Un artiste emprisonné pour son œuvre
Otero Alcantara, connu pour ses performances et installations critiques du régime cubain, avait été arrêté en mars 2022. Il avait entamé une grève de la faim en 2023 pour protester contre ses conditions de détention et le manque de soins médicaux. Selon Amnesty International, il pesait moins de 40 kilogrammes à son arrivée à l'hôpital en 2024.
Sa libération a été obtenue grâce à la médiation des États-Unis et de l'Union européenne, qui avaient fait de son cas une priorité diplomatique. « C'est une victoire pour la liberté d'expression », a déclaré sa sœur, Maria Otero, dans un communiqué.
Exil aux États-Unis
Otero Alcantara a quitté Cuba le 18 juillet 2025 à destination de Miami, où il réside désormais. Il a été accueilli par des membres de la communauté cubaine en exil. Dans une déclaration à l'aéroport, il a remercié les défenseurs des droits humains pour leur soutien et a exprimé son espoir de continuer son travail artistique en exil.

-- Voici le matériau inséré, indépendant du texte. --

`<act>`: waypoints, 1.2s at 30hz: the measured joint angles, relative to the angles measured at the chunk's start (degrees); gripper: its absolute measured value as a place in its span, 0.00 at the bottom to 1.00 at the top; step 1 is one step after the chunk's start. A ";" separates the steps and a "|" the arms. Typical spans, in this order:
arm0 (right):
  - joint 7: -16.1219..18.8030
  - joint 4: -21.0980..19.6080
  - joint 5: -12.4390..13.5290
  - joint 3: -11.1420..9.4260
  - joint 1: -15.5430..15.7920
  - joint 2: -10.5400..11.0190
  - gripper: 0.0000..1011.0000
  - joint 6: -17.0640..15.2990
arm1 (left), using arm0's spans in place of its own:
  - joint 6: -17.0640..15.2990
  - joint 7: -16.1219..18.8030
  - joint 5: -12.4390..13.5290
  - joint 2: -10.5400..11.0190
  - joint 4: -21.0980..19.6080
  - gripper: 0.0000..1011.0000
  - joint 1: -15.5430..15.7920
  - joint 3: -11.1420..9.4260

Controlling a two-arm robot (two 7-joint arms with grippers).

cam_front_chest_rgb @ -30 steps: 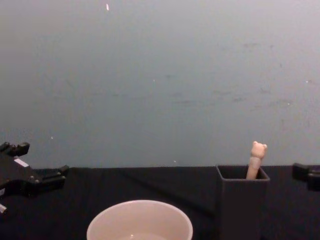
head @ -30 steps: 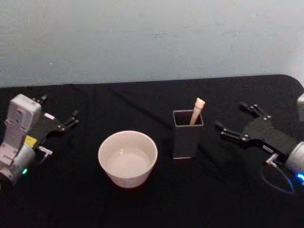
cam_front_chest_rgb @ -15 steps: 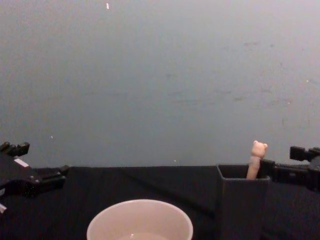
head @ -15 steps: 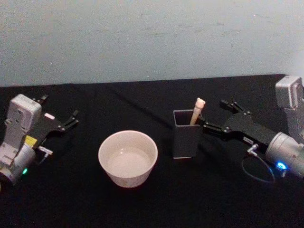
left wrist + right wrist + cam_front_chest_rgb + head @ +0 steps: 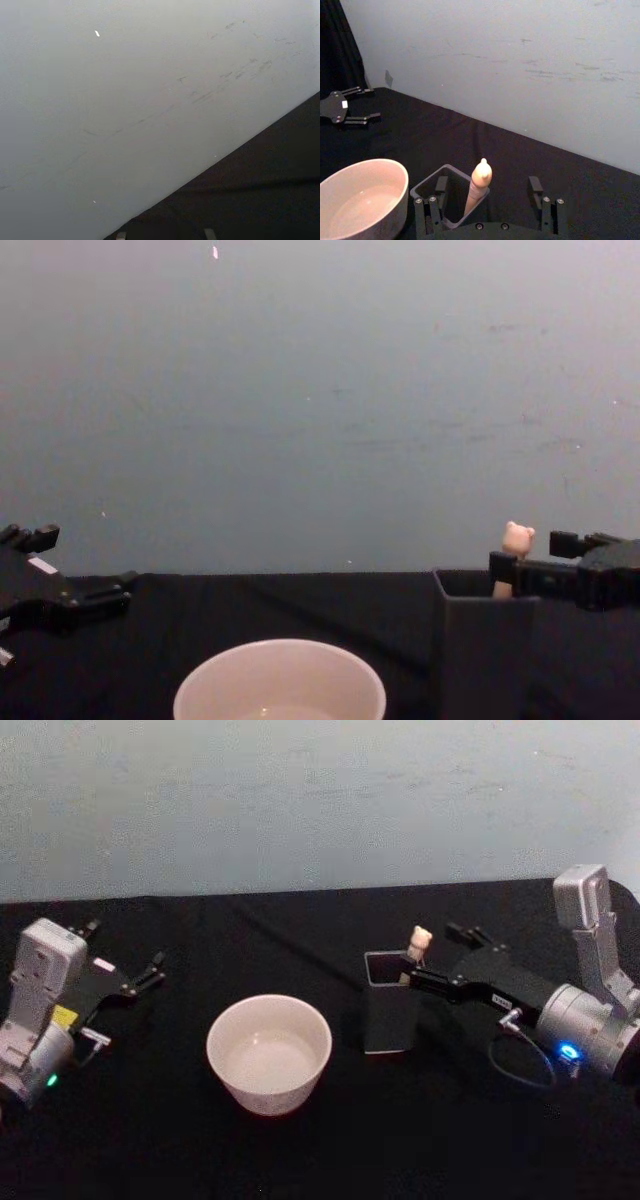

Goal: Pick up the stirring spoon with one hand, stir inside the cup, then place it back in its original position.

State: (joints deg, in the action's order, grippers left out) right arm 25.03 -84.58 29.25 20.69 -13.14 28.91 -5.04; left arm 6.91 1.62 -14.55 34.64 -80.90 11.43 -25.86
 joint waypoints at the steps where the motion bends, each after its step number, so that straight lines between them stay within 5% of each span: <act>1: 0.05 0.16 0.00 0.00 -0.13 -0.13 0.99 -0.07 | 0.00 0.00 0.00 0.00 0.00 0.99 0.00 0.00; 36: 0.66 1.75 0.01 0.24 -1.46 -1.34 0.97 -1.15 | 0.00 0.00 0.00 0.00 0.00 0.99 0.00 0.00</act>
State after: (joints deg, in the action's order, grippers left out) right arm 25.69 -82.82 29.25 20.93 -14.60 27.57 -6.19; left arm 6.91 1.62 -14.55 34.64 -80.90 11.43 -25.86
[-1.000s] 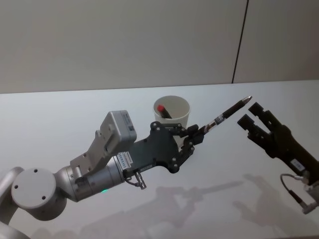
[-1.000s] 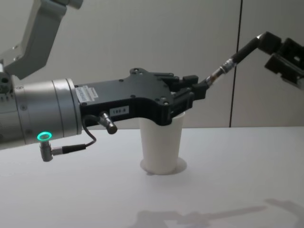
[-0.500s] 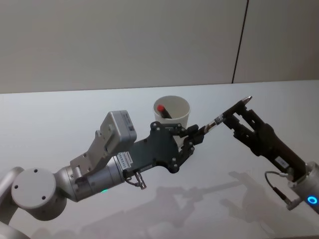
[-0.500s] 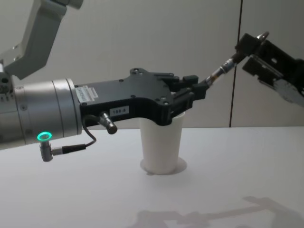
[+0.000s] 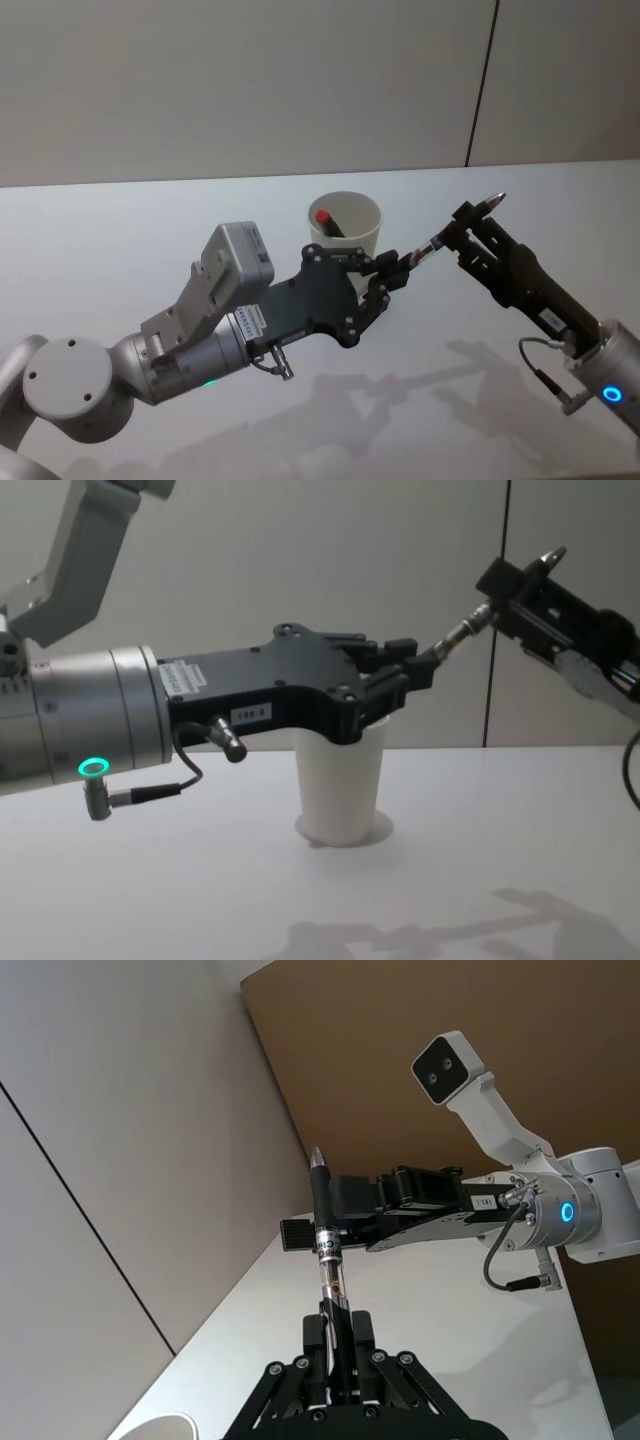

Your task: Place the pen into the pen holder.

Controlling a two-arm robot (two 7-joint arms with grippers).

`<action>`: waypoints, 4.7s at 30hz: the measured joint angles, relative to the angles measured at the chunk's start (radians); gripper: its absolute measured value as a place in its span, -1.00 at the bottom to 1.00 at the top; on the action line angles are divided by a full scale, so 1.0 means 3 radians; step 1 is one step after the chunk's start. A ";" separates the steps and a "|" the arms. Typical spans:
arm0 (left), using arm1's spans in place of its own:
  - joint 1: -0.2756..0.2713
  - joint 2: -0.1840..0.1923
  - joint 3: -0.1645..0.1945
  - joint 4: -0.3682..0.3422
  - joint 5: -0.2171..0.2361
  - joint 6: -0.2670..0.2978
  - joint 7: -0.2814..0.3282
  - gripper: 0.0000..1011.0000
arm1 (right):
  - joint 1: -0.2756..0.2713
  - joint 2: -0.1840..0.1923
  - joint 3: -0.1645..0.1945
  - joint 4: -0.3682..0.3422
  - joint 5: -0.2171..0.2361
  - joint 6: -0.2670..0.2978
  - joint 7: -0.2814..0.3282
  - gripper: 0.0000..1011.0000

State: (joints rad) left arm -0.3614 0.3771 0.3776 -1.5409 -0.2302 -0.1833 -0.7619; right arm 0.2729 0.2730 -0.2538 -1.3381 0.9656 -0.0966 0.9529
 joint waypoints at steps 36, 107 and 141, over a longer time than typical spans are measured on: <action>0.0001 0.0002 -0.0001 0.0001 0.0001 0.0000 0.0000 -0.58 | 0.0065 -0.0025 -0.0011 0.0025 0.0270 -0.0164 0.0106 -0.74; 0.0000 0.0000 0.0000 0.0000 0.0000 0.0000 0.0000 0.99 | 0.0673 0.0008 0.0073 0.0236 -0.0716 -0.0347 -0.0578 -0.74; 0.0000 0.0000 0.0000 0.0000 0.0000 0.0000 0.0000 0.99 | 0.1393 -0.0440 -0.0228 0.1278 -0.1206 -0.0702 -0.0584 -0.74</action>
State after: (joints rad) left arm -0.3614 0.3771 0.3776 -1.5410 -0.2302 -0.1833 -0.7620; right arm 0.6909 0.1411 -0.3223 -0.9546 0.6038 -0.3071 0.7778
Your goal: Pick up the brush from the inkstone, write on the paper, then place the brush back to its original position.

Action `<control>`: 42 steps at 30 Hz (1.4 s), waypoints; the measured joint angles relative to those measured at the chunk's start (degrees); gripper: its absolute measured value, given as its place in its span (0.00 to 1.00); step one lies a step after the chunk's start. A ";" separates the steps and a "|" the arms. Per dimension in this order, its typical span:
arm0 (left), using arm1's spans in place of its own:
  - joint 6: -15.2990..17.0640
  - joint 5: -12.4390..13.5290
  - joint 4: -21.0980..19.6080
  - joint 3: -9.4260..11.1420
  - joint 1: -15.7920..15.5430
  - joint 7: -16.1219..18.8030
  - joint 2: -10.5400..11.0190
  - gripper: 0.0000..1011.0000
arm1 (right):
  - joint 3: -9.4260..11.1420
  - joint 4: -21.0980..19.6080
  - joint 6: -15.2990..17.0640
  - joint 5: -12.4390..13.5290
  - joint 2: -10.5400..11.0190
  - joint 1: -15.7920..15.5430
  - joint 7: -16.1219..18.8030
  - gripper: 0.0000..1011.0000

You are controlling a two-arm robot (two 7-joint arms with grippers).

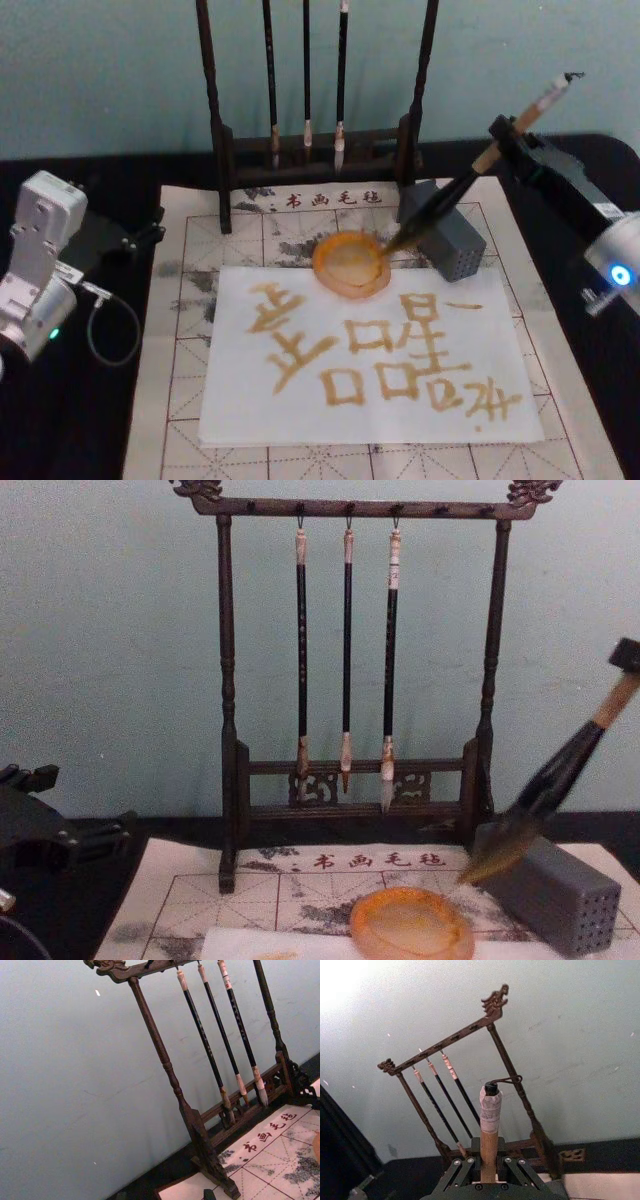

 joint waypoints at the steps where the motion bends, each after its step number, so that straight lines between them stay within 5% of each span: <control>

Son départ marque la fin d'une longue bataille judiciaire et diplomatique. Le gouvernement cubain n'a pas commenté officiellement sa libération, mais des sources proches du régime indiquent qu'il s'agit d'un geste en vue d'un possible apaisement des tensions avec Washington.
Réactions internationales
La Maison Blanche a salué la libération, la qualifiant de « pas important pour les droits humains à Cuba ». Le département d'État américain a réitéré son appel à la libération de tous les prisonniers politiques dans l'île. L'Union européenne a également exprimé sa satisfaction, tandis que des organisations comme Human Rights Watch ont appelé à ne pas oublier les autres détenus.
L'affaire Otero Alcantara a mis en lumière la répression des voix dissidentes à Cuba. Selon l'Observatoire cubain des droits humains, plus de 800 prisonniers politiques seraient encore détenus dans le pays.